Relator do caso, o Fernando Habibe concluiu que as manifestações do deputado não excederam os limites legais. Na avaliação do magistrado, Nikolas em nenhum momento declarou que Domingos Brazão fosse filiado formalmente ao PT. O uso do termo “petista”, segundo Habibe, admite interpretações mais amplas.

“Asseverou-se apenas que ele é petista, o que pode ser entendido como pessoa simpática a esse partido ou dele eleitora”, escreveu o desembargador.

Registros públicos reforçam percepção de afinidade

O relator ainda mencionou que existem registros públicos que sustentam a percepção de proximidade política entre Brazão e o partido. Entre eles, uma fotografia em que Brazão aparece vestindo camiseta com a imagem de candidata do PT à Presidência e o número 13, símbolo tradicional da legenda.
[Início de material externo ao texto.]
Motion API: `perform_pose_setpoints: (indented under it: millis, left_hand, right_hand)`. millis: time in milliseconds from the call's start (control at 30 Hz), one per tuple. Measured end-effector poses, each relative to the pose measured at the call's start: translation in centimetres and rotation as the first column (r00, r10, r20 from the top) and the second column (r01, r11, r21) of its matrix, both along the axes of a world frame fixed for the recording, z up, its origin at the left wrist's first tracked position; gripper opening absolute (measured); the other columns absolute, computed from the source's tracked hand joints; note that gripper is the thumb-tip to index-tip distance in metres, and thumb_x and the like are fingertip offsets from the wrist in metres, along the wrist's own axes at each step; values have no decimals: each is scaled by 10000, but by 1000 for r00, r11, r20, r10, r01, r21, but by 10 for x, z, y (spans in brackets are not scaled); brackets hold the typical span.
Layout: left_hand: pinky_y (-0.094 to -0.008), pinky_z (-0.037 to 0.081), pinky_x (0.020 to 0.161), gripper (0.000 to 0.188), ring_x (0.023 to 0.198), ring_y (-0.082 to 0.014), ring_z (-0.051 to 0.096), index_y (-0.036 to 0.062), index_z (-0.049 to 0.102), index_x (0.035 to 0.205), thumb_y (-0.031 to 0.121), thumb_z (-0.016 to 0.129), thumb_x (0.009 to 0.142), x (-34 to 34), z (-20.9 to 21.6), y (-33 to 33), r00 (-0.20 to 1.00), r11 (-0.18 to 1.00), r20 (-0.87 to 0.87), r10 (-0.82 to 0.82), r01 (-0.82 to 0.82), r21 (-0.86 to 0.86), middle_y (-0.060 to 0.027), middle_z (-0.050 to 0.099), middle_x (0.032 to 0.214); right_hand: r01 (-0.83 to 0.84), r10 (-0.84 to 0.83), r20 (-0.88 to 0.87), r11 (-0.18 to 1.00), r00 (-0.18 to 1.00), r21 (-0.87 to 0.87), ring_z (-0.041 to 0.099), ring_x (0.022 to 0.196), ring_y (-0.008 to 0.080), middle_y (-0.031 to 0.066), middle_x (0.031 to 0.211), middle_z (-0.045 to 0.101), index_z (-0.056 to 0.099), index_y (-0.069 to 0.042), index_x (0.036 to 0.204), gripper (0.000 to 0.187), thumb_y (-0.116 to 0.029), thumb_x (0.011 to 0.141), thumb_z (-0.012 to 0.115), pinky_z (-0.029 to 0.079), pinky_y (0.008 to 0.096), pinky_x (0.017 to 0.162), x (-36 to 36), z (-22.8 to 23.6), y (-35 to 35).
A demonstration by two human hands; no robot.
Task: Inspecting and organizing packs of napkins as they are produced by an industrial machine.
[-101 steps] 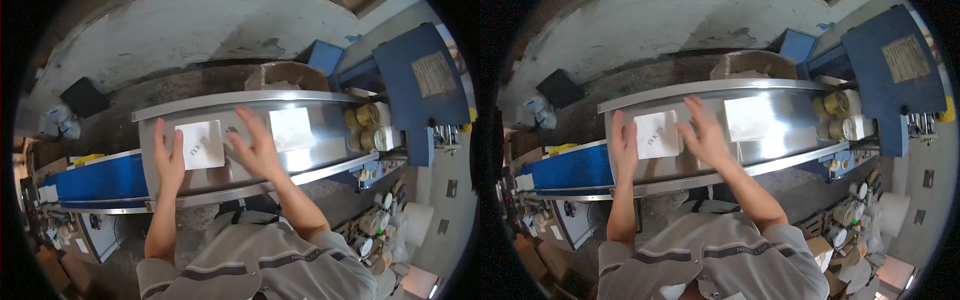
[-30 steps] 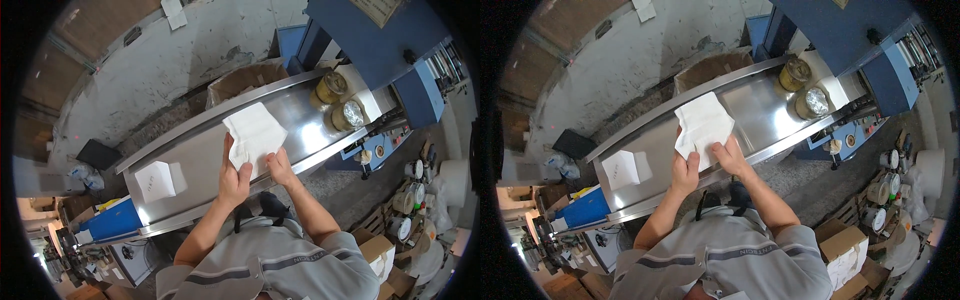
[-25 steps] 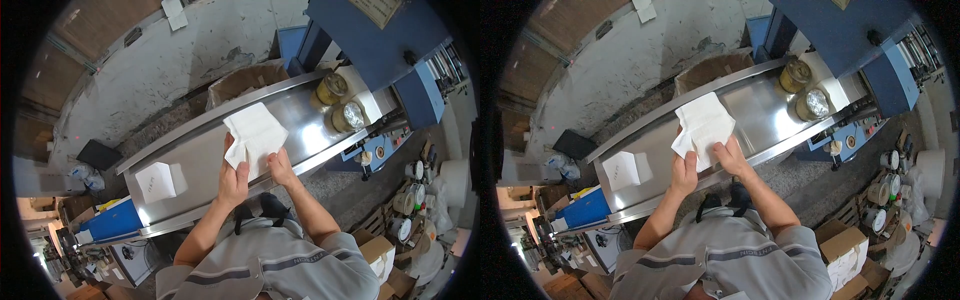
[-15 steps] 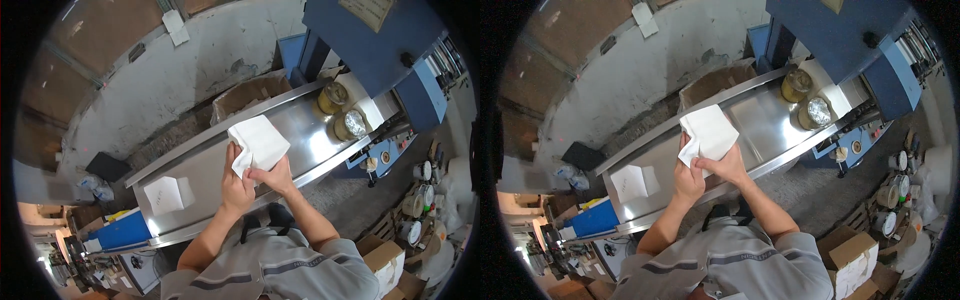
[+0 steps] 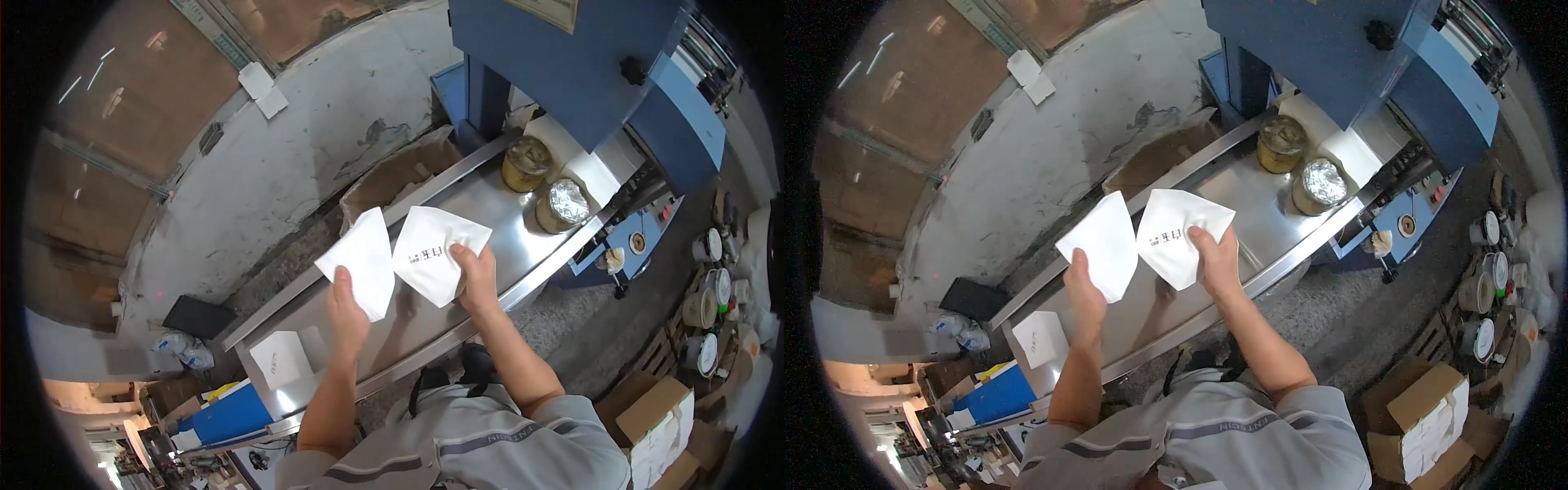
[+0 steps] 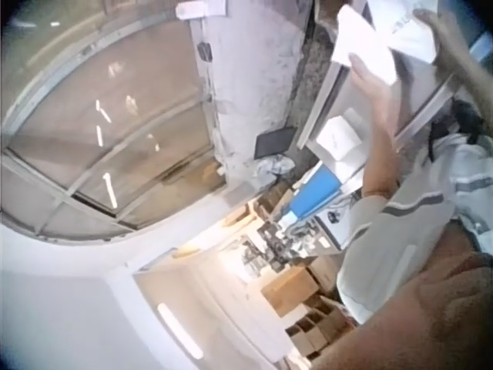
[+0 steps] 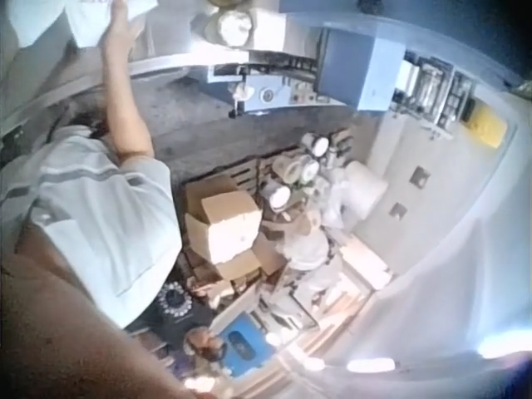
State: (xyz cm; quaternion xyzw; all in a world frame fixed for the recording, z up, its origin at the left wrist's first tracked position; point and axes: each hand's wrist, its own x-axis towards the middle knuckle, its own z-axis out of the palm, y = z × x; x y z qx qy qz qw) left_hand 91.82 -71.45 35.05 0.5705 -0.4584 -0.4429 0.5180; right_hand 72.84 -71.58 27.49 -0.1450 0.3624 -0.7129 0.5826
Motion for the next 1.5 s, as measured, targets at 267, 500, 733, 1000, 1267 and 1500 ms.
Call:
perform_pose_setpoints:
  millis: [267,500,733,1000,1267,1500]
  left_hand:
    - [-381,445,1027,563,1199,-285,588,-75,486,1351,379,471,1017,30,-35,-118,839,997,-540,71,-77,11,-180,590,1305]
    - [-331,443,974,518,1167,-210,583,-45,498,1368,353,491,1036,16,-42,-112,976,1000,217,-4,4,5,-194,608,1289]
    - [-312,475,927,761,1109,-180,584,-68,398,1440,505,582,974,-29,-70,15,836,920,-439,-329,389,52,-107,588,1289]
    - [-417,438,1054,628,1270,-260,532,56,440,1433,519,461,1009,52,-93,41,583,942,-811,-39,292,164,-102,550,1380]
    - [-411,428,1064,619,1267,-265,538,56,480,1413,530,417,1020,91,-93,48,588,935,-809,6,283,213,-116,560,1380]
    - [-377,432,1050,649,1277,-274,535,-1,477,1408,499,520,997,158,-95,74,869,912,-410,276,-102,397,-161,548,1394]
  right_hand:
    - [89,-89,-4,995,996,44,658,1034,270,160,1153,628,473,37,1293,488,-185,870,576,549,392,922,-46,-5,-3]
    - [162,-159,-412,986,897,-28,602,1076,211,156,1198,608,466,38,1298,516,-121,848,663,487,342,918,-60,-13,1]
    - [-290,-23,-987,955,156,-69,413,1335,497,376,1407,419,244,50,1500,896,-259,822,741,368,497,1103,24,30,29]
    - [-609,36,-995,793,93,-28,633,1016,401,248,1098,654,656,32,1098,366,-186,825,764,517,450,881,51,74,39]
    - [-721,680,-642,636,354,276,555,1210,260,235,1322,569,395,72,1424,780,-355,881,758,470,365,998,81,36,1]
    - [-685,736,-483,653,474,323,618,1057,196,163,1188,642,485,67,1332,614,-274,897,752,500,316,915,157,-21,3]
Publicações não vinculam o PT aos assassinatos

Outro ponto destacado pelo desembargador Fernando Habibe foi a ausência de qualquer menção, nas publicações de Nikolas, a uma suposta ligação entre o PT e os homicídios de Marielle Franco e Anderson Gomes.

“Em suma, dos textos publicados não consta, sequer a título sugestivo, que o PT tem algum vínculo com os homicídios”, afirmou o magistrado.

Decisão unânime do colegiado

Com a dos embargos de declaração, o colegiado manteve integralmente o entendimento de que as declarações do deputado se enquadram no exercício da liberdade de expressão, sem configurar ofensa à honra do partido. A decisão representa nova derrota judicial para o PT nesse processo contra Nikolas Ferreira.